April 23, 2022
Ms. Vanessa A. Countryman,
Thank you for the opportunity to provide my thoughts on this proposal to require public disclosure of securities lending transactions within 15 minutes of their occurrence.
The use of payment for order flow, complex algorithms, high frequency trading, and other technological advances used in today's markets by fund managers are clearly capable of being leveraged to aggressively short a stock and thereby compromise the overall fairness of the market as we saw recently in January 2021 with Gamestop, a company sold short at 140% of the float, Volkswagen in 2008, Tesla, and many others.
This is why it is of utmost importance to continually update and modernize securities lending disclosures to level out the playing field on both sides of the trade.
I believe it is in every investor's best interest to have fund managers complete a 13F form with short positions on a T+0 settlement and the source of their loaned shares.
This would not only reduce the risk of having abusive short selling behavior, but also make the market more efficient and avoid conflicts of interest between brokers and their clients.
I understand that stock lending is essential to the functioning of a market.

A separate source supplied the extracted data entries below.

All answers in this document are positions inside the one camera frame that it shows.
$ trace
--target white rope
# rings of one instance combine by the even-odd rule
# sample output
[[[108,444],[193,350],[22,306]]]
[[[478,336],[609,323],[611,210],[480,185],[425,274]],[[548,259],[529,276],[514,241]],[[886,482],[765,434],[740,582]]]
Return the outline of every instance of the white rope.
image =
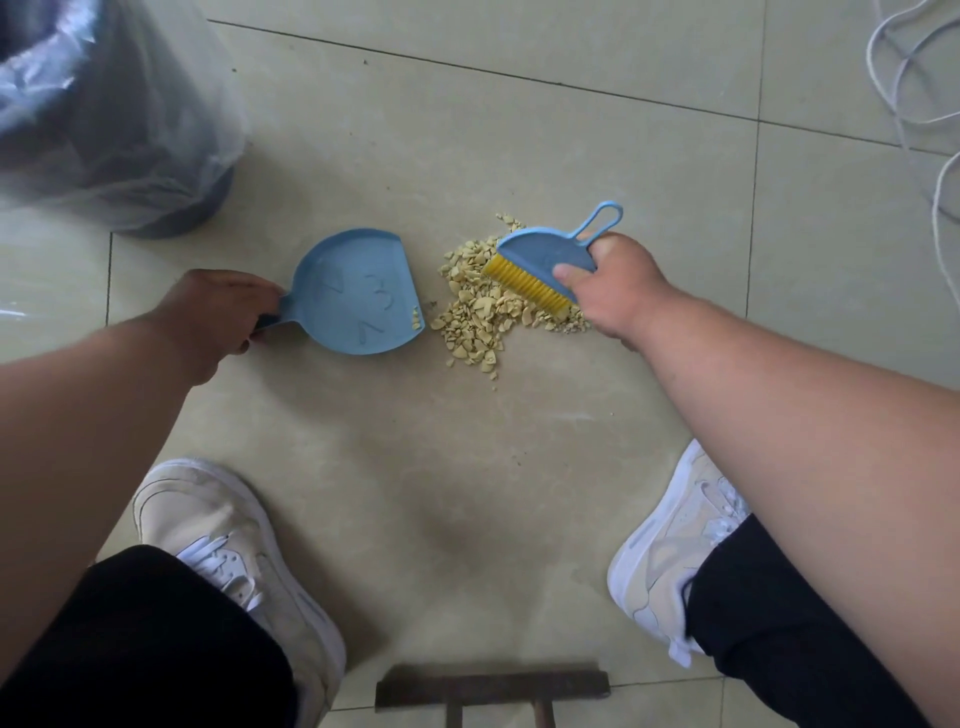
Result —
[[[953,169],[954,165],[958,160],[960,160],[960,153],[957,153],[951,157],[946,164],[941,168],[940,174],[937,176],[937,183],[933,189],[932,195],[928,193],[923,185],[923,182],[920,180],[920,173],[916,169],[913,163],[913,158],[910,156],[911,147],[906,138],[906,127],[930,127],[944,122],[949,121],[950,119],[955,119],[960,117],[960,110],[954,111],[952,113],[943,114],[940,116],[935,116],[930,119],[918,119],[911,118],[908,116],[903,116],[900,113],[900,87],[903,83],[903,77],[906,74],[907,69],[911,65],[915,65],[917,62],[917,55],[923,51],[923,49],[928,46],[933,40],[941,36],[947,30],[951,30],[957,26],[960,26],[960,17],[954,18],[953,20],[943,23],[942,25],[937,26],[932,31],[927,33],[919,42],[914,45],[909,51],[904,51],[900,46],[890,37],[890,32],[897,28],[900,25],[909,23],[913,20],[916,20],[921,15],[924,14],[929,8],[936,5],[939,0],[921,0],[919,3],[914,5],[911,8],[906,10],[895,12],[889,17],[883,16],[883,8],[880,6],[879,0],[874,0],[874,12],[876,13],[876,20],[879,25],[874,30],[873,34],[870,36],[870,41],[867,43],[867,72],[870,74],[870,81],[874,85],[876,93],[883,100],[883,103],[886,105],[887,109],[893,114],[894,117],[894,126],[897,129],[897,138],[900,141],[900,147],[907,154],[907,157],[910,160],[910,166],[913,171],[914,176],[918,180],[918,184],[921,189],[924,191],[924,196],[930,201],[931,211],[930,211],[930,222],[933,231],[933,248],[937,257],[937,267],[940,270],[940,274],[944,277],[944,280],[947,282],[947,288],[949,289],[950,295],[953,297],[953,302],[956,304],[957,309],[960,310],[960,289],[958,289],[956,282],[953,279],[953,276],[950,274],[947,264],[944,261],[944,252],[943,245],[941,243],[940,235],[940,216],[941,214],[946,215],[950,220],[960,223],[960,217],[950,213],[947,210],[942,208],[942,199],[944,192],[944,181],[947,178],[950,170]],[[892,87],[888,91],[882,81],[879,78],[879,75],[876,72],[876,47],[878,43],[884,40],[891,47],[893,47],[902,61],[900,66],[897,69],[897,74],[894,77]]]

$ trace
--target blue dustpan
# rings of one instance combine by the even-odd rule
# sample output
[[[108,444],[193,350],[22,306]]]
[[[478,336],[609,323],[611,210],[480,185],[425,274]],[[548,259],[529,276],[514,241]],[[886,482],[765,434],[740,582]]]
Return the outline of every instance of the blue dustpan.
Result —
[[[335,352],[382,353],[415,339],[425,323],[400,238],[359,229],[317,243],[297,266],[279,316],[261,317],[256,330],[291,321]]]
[[[613,219],[586,240],[578,240],[577,236],[586,230],[605,209],[612,209],[615,212]],[[558,231],[553,228],[527,228],[507,235],[496,246],[496,251],[498,255],[502,255],[526,273],[542,280],[555,291],[575,302],[577,299],[573,292],[553,277],[554,266],[558,263],[569,263],[591,273],[596,271],[596,264],[588,248],[598,237],[622,219],[623,207],[607,201],[600,203],[587,221],[573,232]]]

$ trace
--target trash can
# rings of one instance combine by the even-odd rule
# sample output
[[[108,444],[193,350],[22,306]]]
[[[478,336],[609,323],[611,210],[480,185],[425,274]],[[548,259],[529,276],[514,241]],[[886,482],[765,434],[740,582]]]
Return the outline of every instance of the trash can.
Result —
[[[0,209],[183,234],[229,194],[247,131],[193,0],[0,0]]]

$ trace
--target shoe sole
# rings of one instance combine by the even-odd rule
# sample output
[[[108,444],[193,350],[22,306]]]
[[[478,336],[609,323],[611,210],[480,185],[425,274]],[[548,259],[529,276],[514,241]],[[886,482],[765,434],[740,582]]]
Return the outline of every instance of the shoe sole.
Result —
[[[321,642],[324,643],[326,652],[333,659],[335,667],[337,668],[337,674],[342,682],[347,672],[347,645],[344,643],[344,637],[340,634],[340,630],[337,629],[337,625],[333,619],[330,618],[330,615],[310,596],[287,568],[287,564],[283,560],[283,555],[280,553],[280,546],[276,542],[274,527],[270,523],[267,512],[263,509],[263,506],[260,505],[260,501],[257,500],[252,488],[247,485],[239,475],[206,460],[194,460],[192,458],[180,458],[160,463],[147,473],[147,478],[150,478],[156,470],[168,466],[182,466],[202,471],[226,485],[233,493],[250,506],[257,523],[260,525],[260,530],[263,532],[267,555],[270,556],[271,561],[274,562],[274,567],[276,568],[277,575],[280,577],[280,581],[290,590],[291,594],[303,599],[303,601],[307,602],[310,608],[316,612],[316,614],[311,614],[310,609],[300,610],[303,613],[303,618],[314,628]]]
[[[686,446],[686,450],[684,450],[684,454],[681,455],[680,462],[677,464],[677,469],[674,471],[673,477],[670,478],[666,493],[663,494],[657,508],[620,547],[607,570],[607,589],[610,590],[610,596],[613,597],[616,606],[623,610],[630,619],[633,619],[634,615],[627,608],[627,588],[630,586],[630,581],[643,559],[643,554],[647,552],[650,544],[657,538],[663,521],[680,505],[680,501],[686,492],[687,481],[690,479],[694,456],[699,450],[700,443],[696,440]]]

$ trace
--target hand brush
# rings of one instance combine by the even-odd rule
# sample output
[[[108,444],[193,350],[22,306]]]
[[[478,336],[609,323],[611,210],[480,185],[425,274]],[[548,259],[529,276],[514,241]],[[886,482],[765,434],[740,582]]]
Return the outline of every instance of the hand brush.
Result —
[[[587,239],[578,240],[577,236],[607,208],[616,212],[613,219]],[[484,266],[483,273],[550,315],[565,318],[564,313],[572,303],[577,303],[577,299],[570,289],[553,277],[554,266],[569,263],[595,271],[597,267],[588,248],[622,219],[623,207],[605,202],[574,232],[551,228],[528,228],[514,232],[496,246],[496,255]]]

Therefore, 13F statements should be updated to include short positions, as well as any synthetic or derivative position that would give an investor long or short exposure to an underlying security.
This rule could not only improve market efficiency, but also encourage fundamental research, make investments and companies safer from out of the ordinary activities such as abusive short selling, naked short selling and other predatory actions by fund managers.
Respectfully, a concerned retail investor.